In the late 1990s, Lev Manovich proclaimed that database and narrative stood diametrically opposed to each other, suggesting that sequencing of database content could be arbitrary and devoid of clear or intended meanings. While Manovich is right to point out that the semantics of digital databases are anything but simple, focusing on this dichotomy precludes constructive dialogue about the storytelling possibilities within database dependent projects. Furthermore, the discussion about these chasms overshadows more exciting phenomena within emerging media, which are well worth investigating. By bringing a variety of historical media and artifacts into interaction with one another, and providing opportunities for the public to facilitate those processes, we can create new possibilities for documentary practice. As a result new types of engagement and socio-political transformation become conceivable. 

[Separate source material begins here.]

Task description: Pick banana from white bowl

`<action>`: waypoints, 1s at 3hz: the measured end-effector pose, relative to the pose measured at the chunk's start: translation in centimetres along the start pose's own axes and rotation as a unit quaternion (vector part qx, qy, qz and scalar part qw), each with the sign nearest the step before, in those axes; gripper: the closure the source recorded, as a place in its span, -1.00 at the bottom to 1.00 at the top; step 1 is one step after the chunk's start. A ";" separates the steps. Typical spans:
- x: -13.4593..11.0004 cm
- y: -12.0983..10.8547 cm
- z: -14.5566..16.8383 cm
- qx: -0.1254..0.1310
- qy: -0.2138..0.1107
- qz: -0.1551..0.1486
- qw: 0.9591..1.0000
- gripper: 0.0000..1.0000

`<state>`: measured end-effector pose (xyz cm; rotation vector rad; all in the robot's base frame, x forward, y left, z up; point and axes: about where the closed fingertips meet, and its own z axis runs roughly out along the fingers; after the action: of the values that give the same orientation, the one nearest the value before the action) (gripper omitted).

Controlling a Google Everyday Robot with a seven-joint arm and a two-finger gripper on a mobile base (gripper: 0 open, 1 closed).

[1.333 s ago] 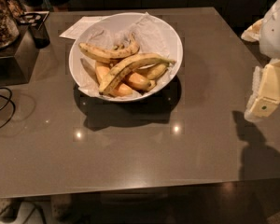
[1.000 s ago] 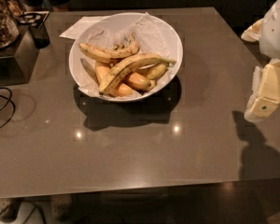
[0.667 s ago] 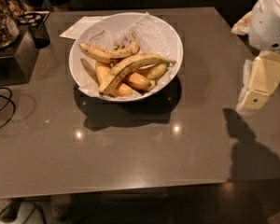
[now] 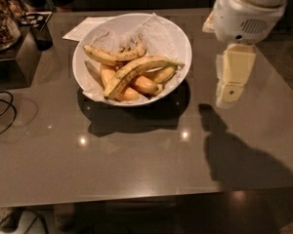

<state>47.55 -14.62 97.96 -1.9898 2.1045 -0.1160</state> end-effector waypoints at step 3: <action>-3.1 -2.1 0.1 0.001 -0.041 -0.018 0.999 -1.00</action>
Offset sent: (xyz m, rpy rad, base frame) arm 0.0094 0.0026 -0.0046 0.0706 0.0461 -0.0160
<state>49.71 -11.63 98.69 -1.9964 2.0180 -0.0410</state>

Two exemplary projects currently in development (2012) are Pamela Yates’ Granito: Every Memory Matters and 18 Days in Egypt by Jigar Mehta and Yasmin Elayat. The former is noteworthy for its unorthodox archival functions, while the latter successfully employs participatory models. Like Dayton Express, each of these projects use digital media as a means to expand the borders of memory and create a space where the present and past can collide. Each project serves as a public space that fosters a meaningful discussion about the politics of memory, civic engagement and future prospects for nations in recovery. 

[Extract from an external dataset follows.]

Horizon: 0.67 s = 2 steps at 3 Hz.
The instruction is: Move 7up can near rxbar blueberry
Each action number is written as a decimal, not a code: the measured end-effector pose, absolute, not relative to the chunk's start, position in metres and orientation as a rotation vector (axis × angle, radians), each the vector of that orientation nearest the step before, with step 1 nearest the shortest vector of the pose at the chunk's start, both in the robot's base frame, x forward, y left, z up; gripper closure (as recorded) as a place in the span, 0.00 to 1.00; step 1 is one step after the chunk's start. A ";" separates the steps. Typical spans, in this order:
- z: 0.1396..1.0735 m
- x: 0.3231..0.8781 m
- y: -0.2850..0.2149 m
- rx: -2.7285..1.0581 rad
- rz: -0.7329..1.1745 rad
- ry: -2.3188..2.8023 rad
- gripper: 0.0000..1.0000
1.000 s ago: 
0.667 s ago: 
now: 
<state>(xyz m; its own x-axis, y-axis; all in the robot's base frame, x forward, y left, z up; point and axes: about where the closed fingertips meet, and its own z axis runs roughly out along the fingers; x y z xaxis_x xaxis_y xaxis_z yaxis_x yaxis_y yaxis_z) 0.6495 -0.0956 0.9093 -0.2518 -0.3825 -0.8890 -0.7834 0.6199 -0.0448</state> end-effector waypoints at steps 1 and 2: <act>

The way knowledge gathering happens for audiences in database narratives is fundamentally different from the way it occurs in linear forms. As a consequence, storytelling is subject to different processes as well. Further experimentation is desperately needed, but - notwithstanding the pitfalls of digital media - the story potential remains; it is the audiences' agency that changes. Authorial capacity is now dispersed, making room for a wide variety of associative processes to govern the diegesis.